Me interesaba contarle que estuve investigando sobre un peculiar comportamiento observable en los cardúmenes, y que consiste en que grupos de cientos de pececitos cambian repentinamente de rumbo encarando otra dirección a veces con la misma determinación y energía que traían en el desplazamiento inicial, acaso opuesta a aquella en la que nadaban hasta ese instante. Durante el fenómeno, no se observa un líder a quien el conjunto obedezca; ni nada que sugiera una voz de mando que oficie como hilo conector psicológico entre las voluntades de aquella multitud de escamas y aletas.
Sin embargo, todos viran sorpresivamente y al unísono. La sincronización de los pececitos parece ensayada. ¿Por qué modifican la trayectoria de manera súbita? ¿La comida se encuentra en la nueva dirección emprendida? ¿Se dirigían sin saberlo hacia las fauces de un tiburón al que descubrieron a último momento? Nada de eso: la vida del pececito es ir a la deriva, a merced de los avatares de la corriente, sin pensar porqué ni para qué se dirige hacia tal o cual dirección.
¡Vaya vida la del pececito!
La perspicacia popular descubre el mismo fenómeno en las sociedades humanas: Adonde va Vicente, ahí va la gente.
Cardúmenes, rebaños
¿simples comparaciones o parecidos? No son pocos los eruditos que se han ocupado del fondo del asunto: Ortega y Gasset sostiene que el hombre-masa es todo aquel que no se valora a sí mismo (
) sino que se siente como todo el mundo y, sin embargo, no se angustia (
).
Rodando por el mundo dice Unamuno- se encuentra uno con hombres que parece no se sienten a sí mismos.
Entonces me pregunté si la maldad actúa sobre la humanidad sirviéndose de un mecanismo análogo al de esta fuerza invisible que el pececito no puede eludir. Pareciera que sí. Algo de eso leí hace poco en La granja humana, de Freixedo. Fromm, en El miedo a la libertad habla de la autoridad anónima, atribuyéndole mayor eficiencia que a la evidente, puesto que la persona ni sospecha que está obedeciendo.
Pero el problema pareciera tener raíces mucho más profundas de las que suponemos: hacen más de cinco mil años, los sumerios decían que los dioses nos crearon para que seamos esclavos.

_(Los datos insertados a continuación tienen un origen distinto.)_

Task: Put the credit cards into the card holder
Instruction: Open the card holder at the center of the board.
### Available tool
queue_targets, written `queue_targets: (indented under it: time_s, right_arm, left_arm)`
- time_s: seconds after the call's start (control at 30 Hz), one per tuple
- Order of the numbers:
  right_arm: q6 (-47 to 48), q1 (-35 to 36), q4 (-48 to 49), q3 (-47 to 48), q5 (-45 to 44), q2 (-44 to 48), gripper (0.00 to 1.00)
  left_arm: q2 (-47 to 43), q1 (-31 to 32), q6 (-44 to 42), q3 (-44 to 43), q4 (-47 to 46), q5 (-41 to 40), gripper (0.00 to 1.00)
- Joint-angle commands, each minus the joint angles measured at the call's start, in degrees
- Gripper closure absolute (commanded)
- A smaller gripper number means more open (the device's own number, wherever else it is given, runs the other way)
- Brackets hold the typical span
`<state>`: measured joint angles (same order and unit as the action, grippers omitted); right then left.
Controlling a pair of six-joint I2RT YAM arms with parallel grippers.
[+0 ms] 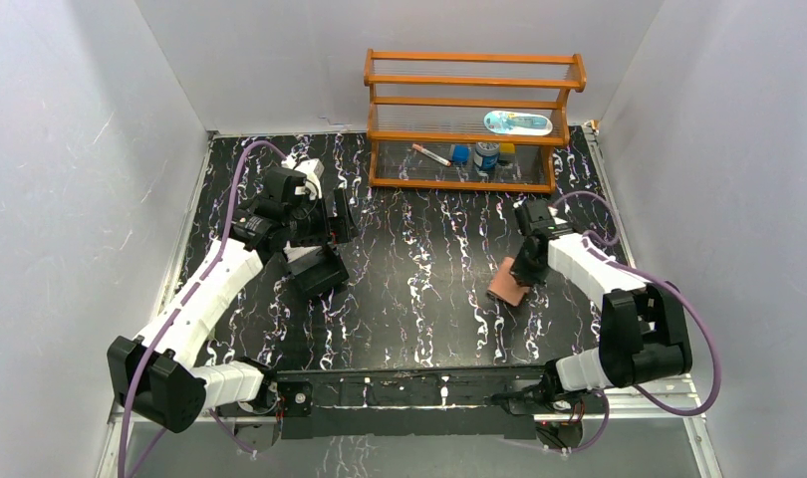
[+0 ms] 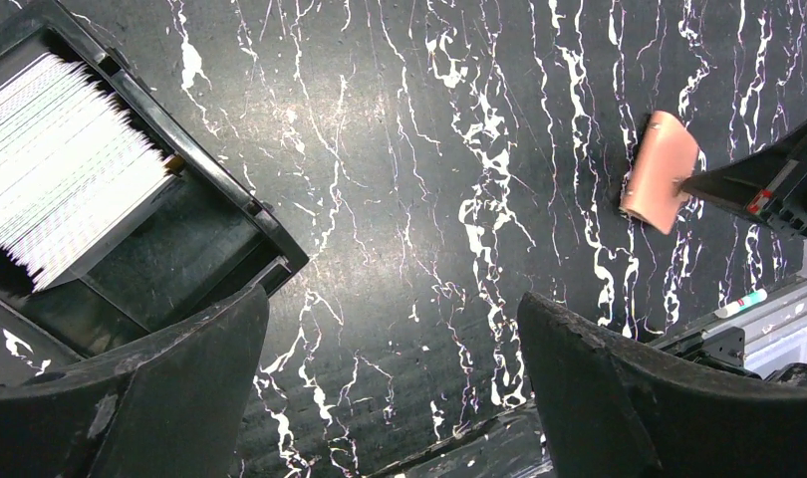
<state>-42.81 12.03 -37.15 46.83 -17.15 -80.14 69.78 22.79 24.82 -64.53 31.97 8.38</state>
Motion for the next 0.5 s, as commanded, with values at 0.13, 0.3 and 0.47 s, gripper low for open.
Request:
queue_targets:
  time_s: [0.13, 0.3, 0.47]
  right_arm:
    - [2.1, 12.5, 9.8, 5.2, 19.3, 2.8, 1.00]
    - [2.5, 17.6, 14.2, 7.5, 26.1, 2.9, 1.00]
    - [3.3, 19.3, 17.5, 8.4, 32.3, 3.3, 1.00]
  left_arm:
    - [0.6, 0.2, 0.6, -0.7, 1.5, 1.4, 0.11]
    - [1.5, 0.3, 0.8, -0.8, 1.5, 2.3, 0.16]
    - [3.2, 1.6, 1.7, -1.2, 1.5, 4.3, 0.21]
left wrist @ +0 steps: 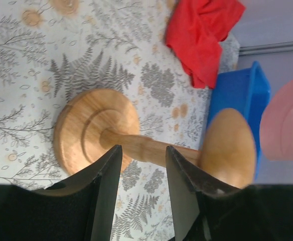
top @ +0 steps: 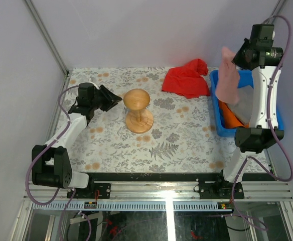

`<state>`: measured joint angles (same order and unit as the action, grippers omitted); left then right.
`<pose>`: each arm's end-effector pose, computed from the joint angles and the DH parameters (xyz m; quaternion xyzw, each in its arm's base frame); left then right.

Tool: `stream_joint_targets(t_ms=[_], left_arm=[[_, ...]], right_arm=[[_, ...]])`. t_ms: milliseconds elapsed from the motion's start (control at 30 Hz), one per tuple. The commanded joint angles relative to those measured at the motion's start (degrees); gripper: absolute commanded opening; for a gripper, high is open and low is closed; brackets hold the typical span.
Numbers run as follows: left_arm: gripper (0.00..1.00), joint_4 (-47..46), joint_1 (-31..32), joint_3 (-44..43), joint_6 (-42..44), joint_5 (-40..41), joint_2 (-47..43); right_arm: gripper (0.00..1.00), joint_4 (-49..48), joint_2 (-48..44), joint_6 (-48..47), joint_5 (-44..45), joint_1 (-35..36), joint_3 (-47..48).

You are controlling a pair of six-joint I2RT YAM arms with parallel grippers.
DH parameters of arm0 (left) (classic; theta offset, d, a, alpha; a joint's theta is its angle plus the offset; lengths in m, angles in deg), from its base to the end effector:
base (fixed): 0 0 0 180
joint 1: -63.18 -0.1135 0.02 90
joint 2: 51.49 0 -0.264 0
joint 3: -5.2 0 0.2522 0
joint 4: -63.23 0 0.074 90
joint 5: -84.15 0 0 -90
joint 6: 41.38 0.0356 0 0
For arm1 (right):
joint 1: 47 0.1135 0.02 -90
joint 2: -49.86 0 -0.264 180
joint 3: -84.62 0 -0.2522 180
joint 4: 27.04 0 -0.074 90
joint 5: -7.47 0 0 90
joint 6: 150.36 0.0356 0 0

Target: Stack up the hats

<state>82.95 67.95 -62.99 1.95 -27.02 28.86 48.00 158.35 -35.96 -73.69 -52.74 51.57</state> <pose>0.3112 -0.0389 0.2640 -0.2239 0.8343 -0.3519 0.3605 0.3864 -0.0443 0.4557 0.2650 0.8510 0.0047 0.4534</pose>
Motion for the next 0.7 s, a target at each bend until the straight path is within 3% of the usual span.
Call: stream_joint_targets(t_ms=[0, 167, 367, 667], left_arm=[[0.39, 1.13, -0.28, -3.06, -2.21, -2.37, -3.70], [0.39, -1.13, -0.27, -4.43, -8.66, -5.86, -6.60], [0.40, -7.40, 1.18, -5.22, -18.27, -7.96, -10.92], [0.57, -16.19, 8.64, -9.38, -29.90, -5.39, -7.23]], right_arm=[[0.00, -2.97, -3.78, 8.41, -15.38, 1.42, 5.69], [0.00, -14.06, -8.28, 18.50, -30.05, 3.08, 1.02], [0.00, -25.07, -10.52, 29.09, -38.62, 6.70, -0.74], [0.00, -35.08, -11.81, 39.88, -45.69, 9.92, -1.80]])
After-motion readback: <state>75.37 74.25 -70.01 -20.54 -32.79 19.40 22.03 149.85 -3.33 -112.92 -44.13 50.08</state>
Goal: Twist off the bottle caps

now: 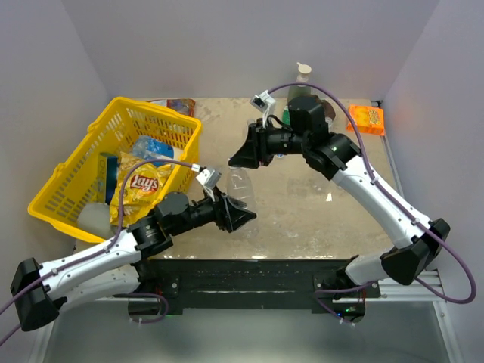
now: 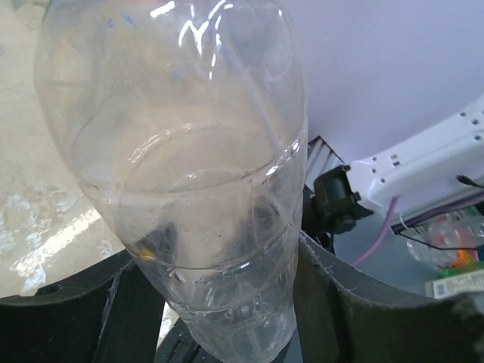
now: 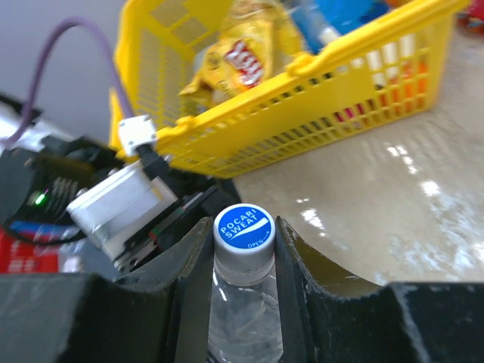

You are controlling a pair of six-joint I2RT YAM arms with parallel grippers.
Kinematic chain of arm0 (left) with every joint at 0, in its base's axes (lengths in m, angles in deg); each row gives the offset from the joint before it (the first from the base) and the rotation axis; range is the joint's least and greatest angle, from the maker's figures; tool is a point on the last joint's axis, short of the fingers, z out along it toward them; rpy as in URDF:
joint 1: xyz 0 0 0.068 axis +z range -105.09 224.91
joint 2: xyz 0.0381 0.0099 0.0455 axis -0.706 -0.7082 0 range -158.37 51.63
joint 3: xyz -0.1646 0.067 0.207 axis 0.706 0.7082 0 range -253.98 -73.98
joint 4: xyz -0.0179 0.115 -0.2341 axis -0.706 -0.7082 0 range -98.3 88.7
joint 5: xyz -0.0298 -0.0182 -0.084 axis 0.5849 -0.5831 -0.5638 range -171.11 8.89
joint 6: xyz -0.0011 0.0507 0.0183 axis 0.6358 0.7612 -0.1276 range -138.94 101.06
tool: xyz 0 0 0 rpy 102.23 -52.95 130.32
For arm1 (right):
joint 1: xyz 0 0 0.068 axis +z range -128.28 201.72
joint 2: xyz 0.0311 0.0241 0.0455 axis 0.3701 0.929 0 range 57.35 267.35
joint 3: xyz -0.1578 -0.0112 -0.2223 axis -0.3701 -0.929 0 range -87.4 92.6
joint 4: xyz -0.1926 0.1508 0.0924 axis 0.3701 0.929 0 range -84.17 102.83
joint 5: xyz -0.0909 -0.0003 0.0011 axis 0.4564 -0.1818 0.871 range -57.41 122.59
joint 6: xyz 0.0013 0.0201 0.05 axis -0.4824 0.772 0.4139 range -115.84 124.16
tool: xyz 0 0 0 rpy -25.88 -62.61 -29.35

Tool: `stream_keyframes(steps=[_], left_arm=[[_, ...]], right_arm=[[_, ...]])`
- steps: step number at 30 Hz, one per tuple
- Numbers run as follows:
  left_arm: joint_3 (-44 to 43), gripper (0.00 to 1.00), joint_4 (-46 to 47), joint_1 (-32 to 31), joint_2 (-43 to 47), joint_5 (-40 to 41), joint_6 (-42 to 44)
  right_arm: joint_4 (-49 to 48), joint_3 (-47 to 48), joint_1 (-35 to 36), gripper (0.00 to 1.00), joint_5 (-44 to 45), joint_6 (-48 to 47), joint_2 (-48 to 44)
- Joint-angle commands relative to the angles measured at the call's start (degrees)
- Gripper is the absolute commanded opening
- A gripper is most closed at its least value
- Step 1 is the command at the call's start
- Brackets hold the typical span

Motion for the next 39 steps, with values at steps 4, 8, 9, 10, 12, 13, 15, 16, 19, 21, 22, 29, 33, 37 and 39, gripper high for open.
stream_keyframes(steps=[4, 8, 9, 10, 12, 13, 15, 16, 19, 21, 22, 29, 33, 37, 39], left_arm=[[1.63, 0.26, 11.51, 1.56, 5.0, -14.71, 2.91], [0.93, 0.25, 11.42, 1.82, 4.82, -18.67, 2.82], [0.84, 0.26, 11.34, 1.82, 4.65, -18.85, 2.74], [0.84, 0.26, 11.34, 1.82, 4.56, -18.85, 2.74], [0.93, 0.26, 11.16, 1.82, 4.47, -18.15, 2.65], [0.84, 0.26, 10.72, 1.82, 4.47, -17.45, 2.65], [0.93, 0.26, 10.2, 1.82, 4.38, -16.48, 2.65], [0.93, 0.26, 9.84, 1.82, 4.38, -15.87, 2.65], [1.19, 0.26, 8.27, 1.82, 4.3, -13.85, 2.82], [1.28, 0.26, 7.73, 1.82, 4.3, -13.14, 2.91], [1.28, 0.26, 7.12, 1.82, 4.3, -12.44, 3.17], [-0.38, 0.27, 0.02, 1.74, 2.29, -2.52, 2.3], [-5.3, 0.27, -8.61, 1.39, -2.03, 4.0, 1.85], [-5.84, 0.27, -6.17, 1.03, -4.05, 4.0, 1.16], [-5.93, 0.26, -5.54, 0.95, -4.49, 3.91, 0.8]], right_arm=[[-6.69, -2.74, -4.48, 0.11, -32.85, -1.89, 1.36], [-6.96, -2.66, -4.84, 0.11, -37.97, -2.6, 1.72], [-7.04, -2.57, -4.92, 0.11, -38.58, -2.95, 1.72], [-7.13, -2.57, -5.01, 0.13, -38.5, -3.04, 1.54], [-6.96, -2.48, -5.1, 0.19, -36.67, -3.04, 1.28], [-6.87, -2.48, -5.19, 0.24, -35.7, -2.95, 1.1], [-6.96, -2.4, -5.98, 0.46, -33.07, -2.6, -0.03], [-7.13, -2.48, -6.33, 0.52, -30.18, -2.42, -0.56], [-11.86, -4.75, -9.31, 0.65, -28.92, 1.78, -2.93], [-17.38, -6.34, -12.03, 0.71, -28.75, 6.97, -4.34], [-18.2, -6.96, -12.83, 0.74, -28.05, 8.03, -5.31], [-15.66, -6.0, -13.8, 0.64, -15.04, 10.48, -8.47], [-13.13, -6.89, -12.75, 0.49, -6.63, 11.12, -9.18], [-3.46, -2.58, -8.71, 0.5, 2.42, 4.62, -7.78], [2.16, 0.4, -5.46, 0.51, 6.92, 1.72, -6.12]])
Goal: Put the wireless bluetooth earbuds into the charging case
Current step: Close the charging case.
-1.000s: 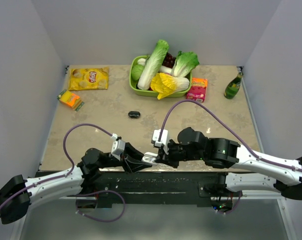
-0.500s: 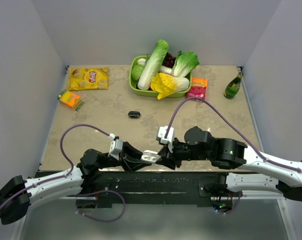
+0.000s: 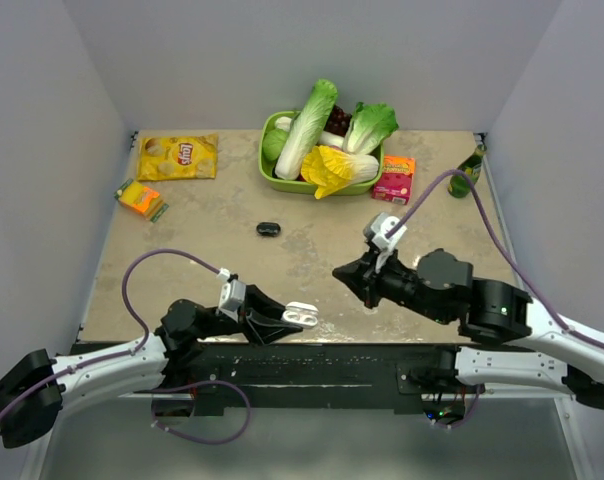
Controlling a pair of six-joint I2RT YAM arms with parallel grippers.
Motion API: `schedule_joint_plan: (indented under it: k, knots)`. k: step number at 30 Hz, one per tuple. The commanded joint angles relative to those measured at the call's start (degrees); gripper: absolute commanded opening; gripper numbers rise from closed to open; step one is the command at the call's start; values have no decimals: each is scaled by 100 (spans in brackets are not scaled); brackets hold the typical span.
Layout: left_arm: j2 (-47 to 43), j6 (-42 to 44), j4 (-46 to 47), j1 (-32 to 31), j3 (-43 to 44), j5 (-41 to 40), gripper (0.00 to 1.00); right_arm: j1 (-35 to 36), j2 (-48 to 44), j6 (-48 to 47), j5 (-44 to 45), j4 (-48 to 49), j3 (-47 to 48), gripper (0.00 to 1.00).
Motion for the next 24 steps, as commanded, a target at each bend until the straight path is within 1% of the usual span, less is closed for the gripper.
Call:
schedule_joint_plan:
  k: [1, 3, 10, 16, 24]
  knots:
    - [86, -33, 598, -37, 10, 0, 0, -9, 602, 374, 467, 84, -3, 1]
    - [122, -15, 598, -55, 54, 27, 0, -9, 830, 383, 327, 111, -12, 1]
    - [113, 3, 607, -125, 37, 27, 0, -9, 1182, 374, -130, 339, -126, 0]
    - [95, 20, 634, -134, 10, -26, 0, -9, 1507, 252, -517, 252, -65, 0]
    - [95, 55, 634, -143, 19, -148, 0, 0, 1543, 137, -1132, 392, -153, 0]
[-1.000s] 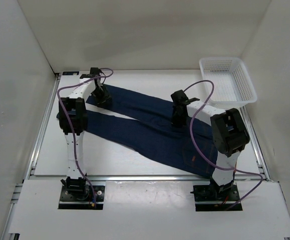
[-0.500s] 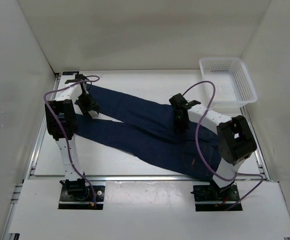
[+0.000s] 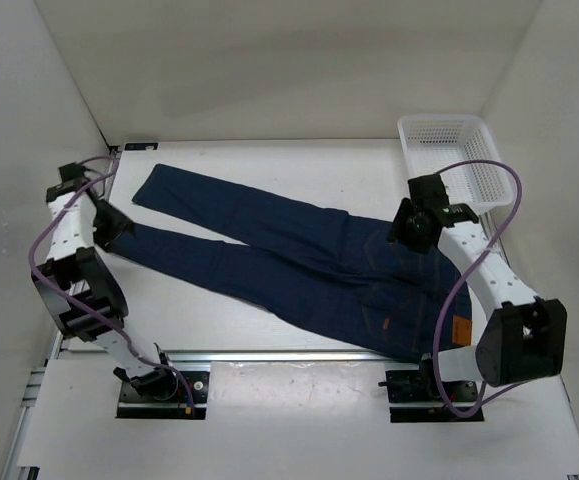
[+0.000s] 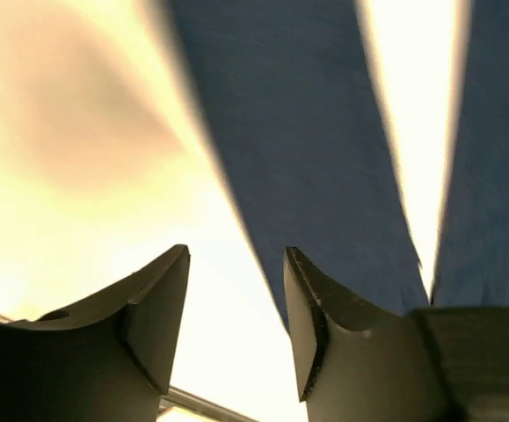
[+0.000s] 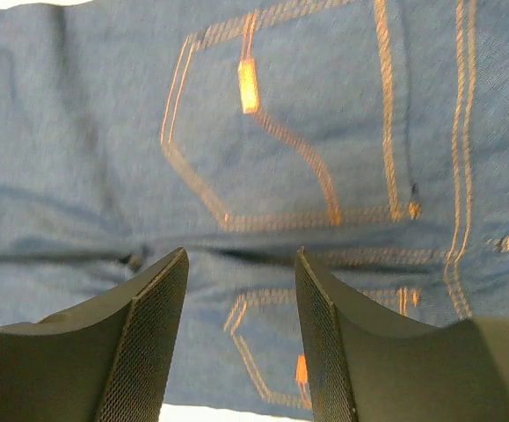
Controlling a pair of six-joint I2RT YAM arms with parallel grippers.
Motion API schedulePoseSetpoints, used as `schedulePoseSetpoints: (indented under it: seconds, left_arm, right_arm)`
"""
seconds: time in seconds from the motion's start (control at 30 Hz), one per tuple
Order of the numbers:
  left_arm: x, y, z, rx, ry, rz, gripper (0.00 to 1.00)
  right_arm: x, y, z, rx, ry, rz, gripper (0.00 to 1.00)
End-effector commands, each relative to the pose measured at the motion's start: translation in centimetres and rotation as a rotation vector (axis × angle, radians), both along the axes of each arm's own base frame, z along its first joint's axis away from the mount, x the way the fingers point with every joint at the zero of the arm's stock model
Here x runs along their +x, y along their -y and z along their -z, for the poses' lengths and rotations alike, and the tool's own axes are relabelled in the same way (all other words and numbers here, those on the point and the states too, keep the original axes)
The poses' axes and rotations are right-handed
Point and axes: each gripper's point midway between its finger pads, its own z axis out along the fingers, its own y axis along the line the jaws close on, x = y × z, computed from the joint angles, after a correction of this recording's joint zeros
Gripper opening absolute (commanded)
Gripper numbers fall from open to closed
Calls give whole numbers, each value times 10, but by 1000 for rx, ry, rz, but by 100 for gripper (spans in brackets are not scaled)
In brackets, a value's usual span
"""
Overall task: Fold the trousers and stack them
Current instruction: Flatten the trousers out
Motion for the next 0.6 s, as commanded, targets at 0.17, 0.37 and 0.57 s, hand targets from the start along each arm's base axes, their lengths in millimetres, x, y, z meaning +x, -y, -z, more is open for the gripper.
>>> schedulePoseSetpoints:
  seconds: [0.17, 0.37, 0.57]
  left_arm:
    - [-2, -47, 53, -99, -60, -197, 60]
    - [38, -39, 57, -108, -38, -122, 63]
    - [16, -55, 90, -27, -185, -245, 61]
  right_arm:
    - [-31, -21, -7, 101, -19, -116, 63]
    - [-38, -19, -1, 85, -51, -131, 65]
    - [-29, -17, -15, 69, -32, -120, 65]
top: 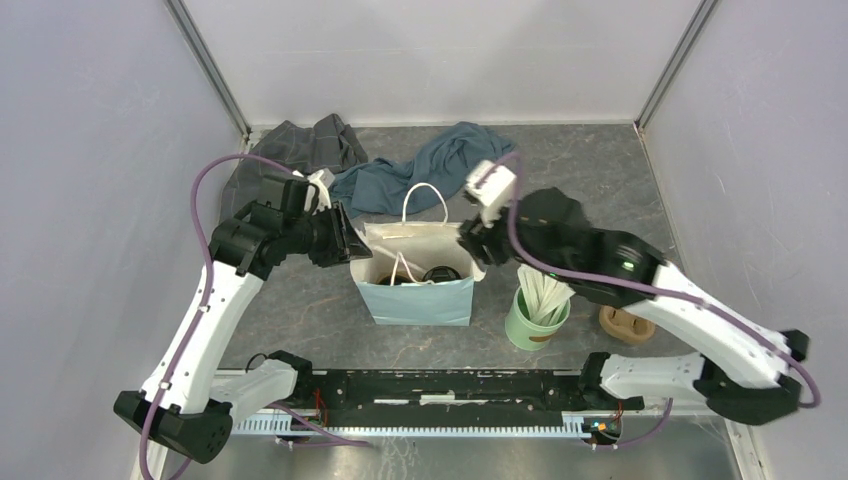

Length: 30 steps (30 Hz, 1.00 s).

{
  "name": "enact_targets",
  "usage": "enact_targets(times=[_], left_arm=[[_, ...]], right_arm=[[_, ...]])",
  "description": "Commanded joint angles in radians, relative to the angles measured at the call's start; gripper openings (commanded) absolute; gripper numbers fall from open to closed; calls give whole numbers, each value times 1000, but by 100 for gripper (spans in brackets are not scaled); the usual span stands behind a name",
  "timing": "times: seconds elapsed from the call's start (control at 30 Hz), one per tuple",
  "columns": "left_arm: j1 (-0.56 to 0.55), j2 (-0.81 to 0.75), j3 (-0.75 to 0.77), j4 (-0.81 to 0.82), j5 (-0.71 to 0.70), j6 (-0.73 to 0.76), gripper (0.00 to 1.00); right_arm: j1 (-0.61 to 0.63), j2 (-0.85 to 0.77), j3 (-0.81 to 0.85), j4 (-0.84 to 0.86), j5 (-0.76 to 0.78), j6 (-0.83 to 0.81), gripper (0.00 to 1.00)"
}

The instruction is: Pack the takeout coffee

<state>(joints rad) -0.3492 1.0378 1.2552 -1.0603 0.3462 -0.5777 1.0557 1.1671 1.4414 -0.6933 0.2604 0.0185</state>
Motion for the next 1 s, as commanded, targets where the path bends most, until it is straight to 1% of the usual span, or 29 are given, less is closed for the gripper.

El Génesis bíblico declara que nos pusieron a trabajar en el Jardín del Edén, paraíso en el que si bien nada faltaba para el confort de la especie, no éramos libres de elegir. Se nos estaba vedado comer los frutos de un árbol: ¿el de la lujuria? ¿El de la envidia? ¿El de la codicia? ¡No! El del conocimiento
¡El que nos permitiría ver!
Tentados por la serpiente y ganados por la curiosidad, los padres de la humanidad desobedecieron el mandato. Y aquel desliz casi infantil (pasaje cuya interpretación reglamentada resulta difícil de entender) fue un pecado.
Desde entonces venimos al mundo portando algo así como un mal espiritual congénito que bien hacemos al purgar lo más tempranamente posible.
En el hombre existe mala levadura. Cuando nace viene con pecado. Es triste. Mas el alma simple de la bestia es pura, dijo el hermano de Asís, vencido por los motivos del lobo de Gubbio, aquel infame lobo del demonio. El santo varón había logrado que se amansase como un can de casa para que reinara la paz entre los pastores y la fiera. Pero al poco tiempo retornó la alarma. ¡Iluso Francisco! Esperaba demasiado de la gente.
Pero ¿es que acaso no existen las personas buenas? ¡Claro que sí! ¡La mayoría de las personas son honestas! Pero una cosa es ser bueno (no robar, cumplir diligentemente con horarios y exigencias del trabajo entre otras pulcritudes convencionales-) y otra muy diferente es hacer el bien (rebelarse contra la injusticia, por ejemplo). Los malos siempre triunfan cuando los buenos se limitan a ser obedientes. Sostiene Ingenieros que el honesto es cobarde para el vicio e impotente para la virtud.
Honesto, en la concepción de El hombre mediocre, es el que no da escándalo pero tampoco sirve de ejemplo. Son como los débiles bien intencionados, de Unamuno. O como diría de manera campechana mi amigo el cordobés: es como un caballo de estatua, que no ensucia ni patea, pero tampoco te lleva a ningún lado.
Otra vez la agudeza de la observación popular
Como verá, querido amigo, el mundo pareciera que está hecho para no funcionar, y que dejar de ser como el pececito no es empresa fácil, aunque bien vale la pena proponérselo. No sé si para ser feliz, pero sí para ser digno.
Bueno, Jorge, por ahora me despido. ¡Pero a no desesperar en estos tiempos! ¡Quién le dice que no salgamos campeones!